TASK GOAL
Within the entries below, every line containing "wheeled" is to be copied.

RECORDS SUPPLIED
====
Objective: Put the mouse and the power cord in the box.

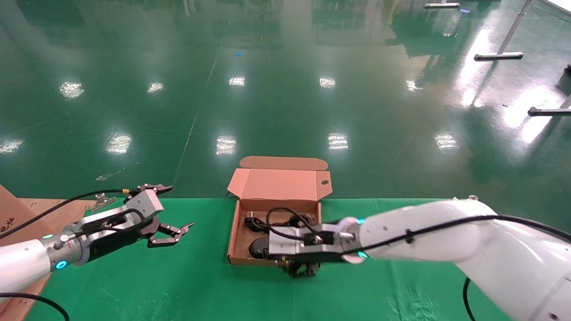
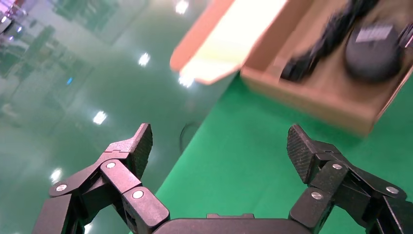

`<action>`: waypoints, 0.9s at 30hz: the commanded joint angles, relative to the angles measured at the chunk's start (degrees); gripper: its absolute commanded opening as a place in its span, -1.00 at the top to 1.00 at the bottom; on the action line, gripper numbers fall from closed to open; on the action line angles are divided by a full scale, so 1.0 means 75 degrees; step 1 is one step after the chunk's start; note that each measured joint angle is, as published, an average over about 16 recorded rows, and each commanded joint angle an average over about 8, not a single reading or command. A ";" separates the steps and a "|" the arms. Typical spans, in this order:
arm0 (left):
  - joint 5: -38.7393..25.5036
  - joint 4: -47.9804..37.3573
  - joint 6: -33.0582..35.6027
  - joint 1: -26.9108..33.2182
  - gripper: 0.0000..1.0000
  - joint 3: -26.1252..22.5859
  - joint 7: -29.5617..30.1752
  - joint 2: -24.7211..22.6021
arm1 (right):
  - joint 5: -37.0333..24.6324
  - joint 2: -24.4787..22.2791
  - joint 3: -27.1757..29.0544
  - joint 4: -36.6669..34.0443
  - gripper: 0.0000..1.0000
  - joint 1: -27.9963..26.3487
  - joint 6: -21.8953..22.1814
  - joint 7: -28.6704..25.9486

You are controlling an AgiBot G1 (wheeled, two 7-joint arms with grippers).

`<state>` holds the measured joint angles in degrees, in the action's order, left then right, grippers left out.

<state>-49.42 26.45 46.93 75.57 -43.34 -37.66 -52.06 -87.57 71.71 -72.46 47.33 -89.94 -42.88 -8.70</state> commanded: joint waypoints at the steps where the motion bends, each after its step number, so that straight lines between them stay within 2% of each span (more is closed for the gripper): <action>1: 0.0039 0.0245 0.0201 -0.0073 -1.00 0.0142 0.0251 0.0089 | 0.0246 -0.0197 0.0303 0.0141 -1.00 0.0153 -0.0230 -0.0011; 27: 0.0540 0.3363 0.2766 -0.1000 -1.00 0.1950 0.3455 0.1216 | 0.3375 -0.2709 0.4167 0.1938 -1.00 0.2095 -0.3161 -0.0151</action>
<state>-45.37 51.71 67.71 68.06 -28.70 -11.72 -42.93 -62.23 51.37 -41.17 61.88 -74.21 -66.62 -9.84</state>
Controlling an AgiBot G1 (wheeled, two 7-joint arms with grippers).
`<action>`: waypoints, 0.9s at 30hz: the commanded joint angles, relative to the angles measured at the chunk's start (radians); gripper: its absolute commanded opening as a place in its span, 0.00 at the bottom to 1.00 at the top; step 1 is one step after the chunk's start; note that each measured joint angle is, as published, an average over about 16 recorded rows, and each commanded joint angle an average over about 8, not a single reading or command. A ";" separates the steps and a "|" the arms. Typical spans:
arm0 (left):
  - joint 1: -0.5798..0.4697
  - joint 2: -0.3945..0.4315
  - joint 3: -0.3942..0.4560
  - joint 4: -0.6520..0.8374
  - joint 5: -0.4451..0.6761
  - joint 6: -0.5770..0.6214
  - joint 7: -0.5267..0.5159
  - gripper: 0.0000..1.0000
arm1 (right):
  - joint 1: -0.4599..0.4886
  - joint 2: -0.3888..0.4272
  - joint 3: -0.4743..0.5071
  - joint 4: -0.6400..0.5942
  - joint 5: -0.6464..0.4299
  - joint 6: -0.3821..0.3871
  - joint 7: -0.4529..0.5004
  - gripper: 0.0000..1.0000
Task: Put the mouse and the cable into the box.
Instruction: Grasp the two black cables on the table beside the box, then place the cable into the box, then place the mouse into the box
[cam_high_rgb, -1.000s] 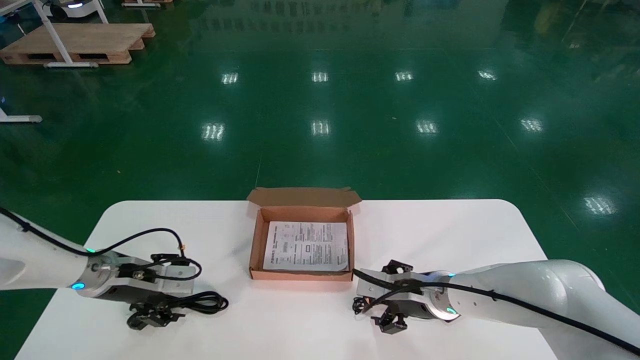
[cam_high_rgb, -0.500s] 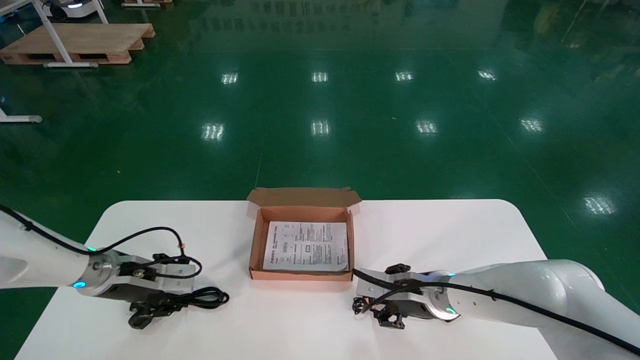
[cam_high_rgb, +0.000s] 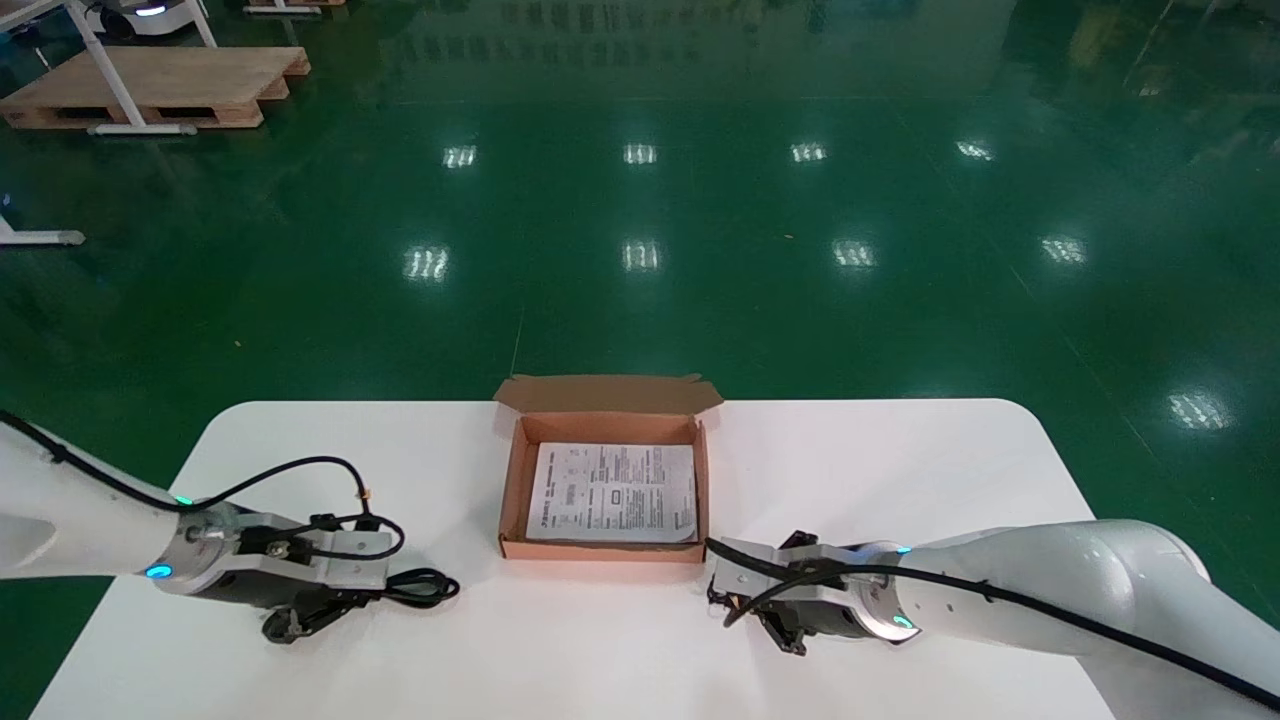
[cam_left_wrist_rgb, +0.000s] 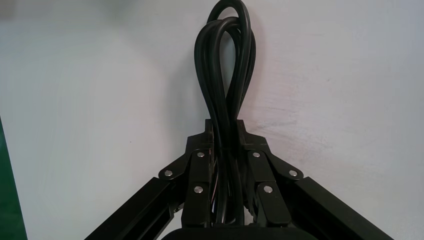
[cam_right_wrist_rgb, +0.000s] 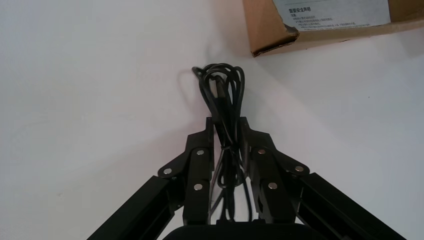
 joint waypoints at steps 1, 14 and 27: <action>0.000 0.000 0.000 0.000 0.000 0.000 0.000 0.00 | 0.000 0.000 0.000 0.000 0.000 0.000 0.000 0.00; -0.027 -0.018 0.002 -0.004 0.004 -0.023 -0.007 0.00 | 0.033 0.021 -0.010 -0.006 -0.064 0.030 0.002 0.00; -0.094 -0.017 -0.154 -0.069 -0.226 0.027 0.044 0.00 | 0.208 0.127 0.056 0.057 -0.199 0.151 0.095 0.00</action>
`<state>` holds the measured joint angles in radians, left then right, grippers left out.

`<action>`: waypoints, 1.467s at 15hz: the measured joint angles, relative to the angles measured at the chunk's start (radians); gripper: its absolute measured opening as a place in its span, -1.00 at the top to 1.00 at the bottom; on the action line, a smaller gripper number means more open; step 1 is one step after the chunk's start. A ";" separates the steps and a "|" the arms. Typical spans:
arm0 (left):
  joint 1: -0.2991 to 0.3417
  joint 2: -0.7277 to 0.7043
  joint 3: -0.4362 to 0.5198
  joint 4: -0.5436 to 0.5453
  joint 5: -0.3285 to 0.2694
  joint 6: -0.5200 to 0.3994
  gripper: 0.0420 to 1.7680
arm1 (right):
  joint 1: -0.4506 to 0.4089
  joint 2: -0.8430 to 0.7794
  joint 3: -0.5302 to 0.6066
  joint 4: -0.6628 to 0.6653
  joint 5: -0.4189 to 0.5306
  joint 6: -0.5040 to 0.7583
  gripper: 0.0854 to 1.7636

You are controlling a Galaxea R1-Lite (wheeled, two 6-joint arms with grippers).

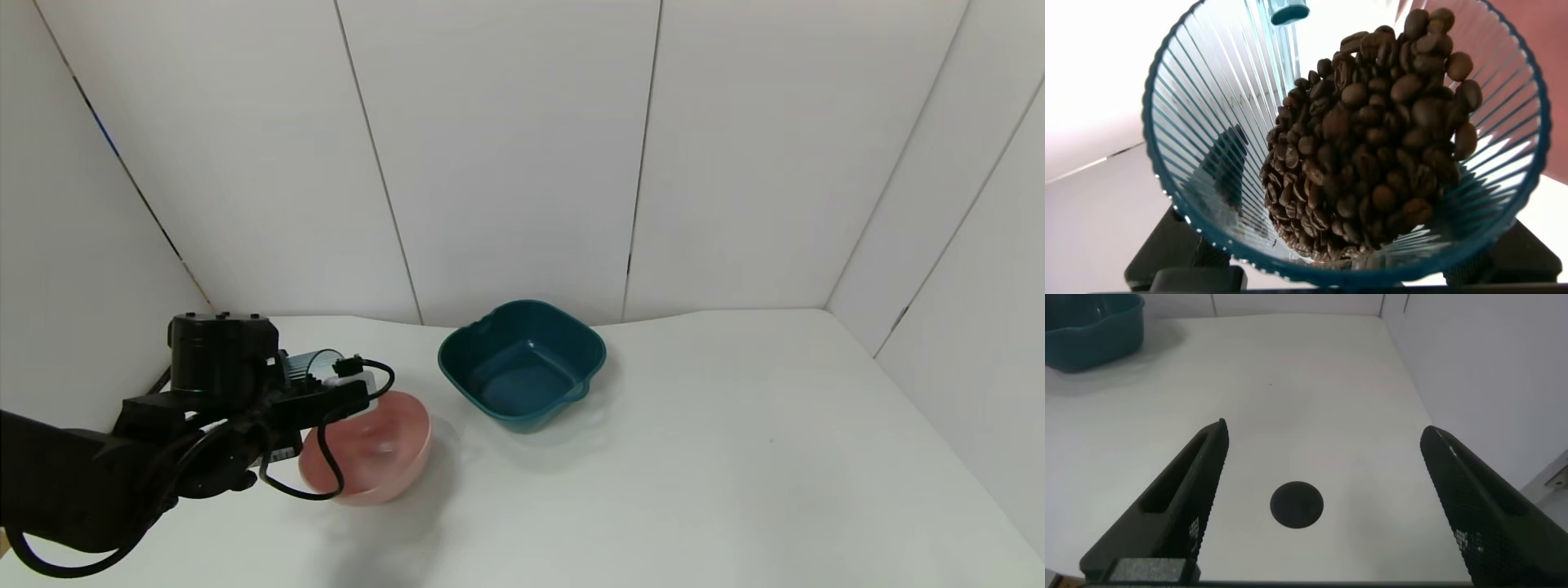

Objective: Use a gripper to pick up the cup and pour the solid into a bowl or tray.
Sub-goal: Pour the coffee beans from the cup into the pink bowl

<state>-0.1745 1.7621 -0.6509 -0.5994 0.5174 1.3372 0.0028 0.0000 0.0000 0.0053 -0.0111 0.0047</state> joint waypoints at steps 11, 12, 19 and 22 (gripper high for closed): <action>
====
RESPONSE TO THIS TASK
You are controlling an AgiBot G1 (wheeled, two 7-joint arms with grippers).
Controlling an AgiBot G1 (wheeled, two 7-joint arms with grippers).
You are controlling a Galaxea R1-Lite (wheeled, two 6-joint arms with grippers).

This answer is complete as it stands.